Rhythms of Methane Emission: Long-term Observations on Mud-volcano Eruptions

Dirk de Beer, Max Planck Institute for Marine Microbiology, Bremen, Germany, Antje Boetius, Max Planck Institute for Marine Microbiology, HGF-MPG Group for Deep Sea Ecology and Technology, Bremen, Germany, Christopher R German, WHOI, Woods Hole, United States, Karine Olu, IFREMER, Plouzané, France and Tomas Feseker, Marum, Germany
Abstract:
Submarine mud volcanoes are important sources of methane to the water column. It has been estimated that the submarine volcanos emit 27 Million tons of methane, which is about 5% of the global emission. However, these numbers are uncertain as the temporal variability of their mud and methane emissions is unknown. Methane emissions were previously proposed to result from a dynamic equilibrium between upward migration and consumption at the seabed by methane-consuming microbes. Here we show non-steady state situations of vigorous mud movement that are revealed through variations in fluid flow, seabed temperature and seafloor bathymetry. Time series data for pressure, temperature, pH and seafloor photography were collected over 431 days using a benthic observatory at the active Håkon Mosby Mud Volcano. We documented 25 pulses of hot subsurface fluids, accompanied by eruptions that changed the landscape of the mud volcano.

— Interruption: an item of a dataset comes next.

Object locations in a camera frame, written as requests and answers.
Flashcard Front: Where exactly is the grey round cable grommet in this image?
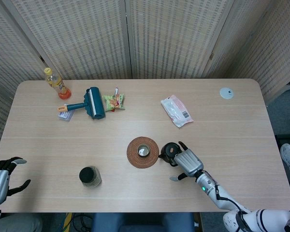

Four major events triggered rapid sediment uplift of more than a meter in height, substantial lateral flow of muds at average velocities of 0.4 m day-1, and significant emissions of methane and CO2 from the seafloor. We calculated that to drive these eruptions at least 10 times more gas is emitted that previously assumed. The contribution of submarine mud volcanoes to the global methane budget may thus strongly underestimated.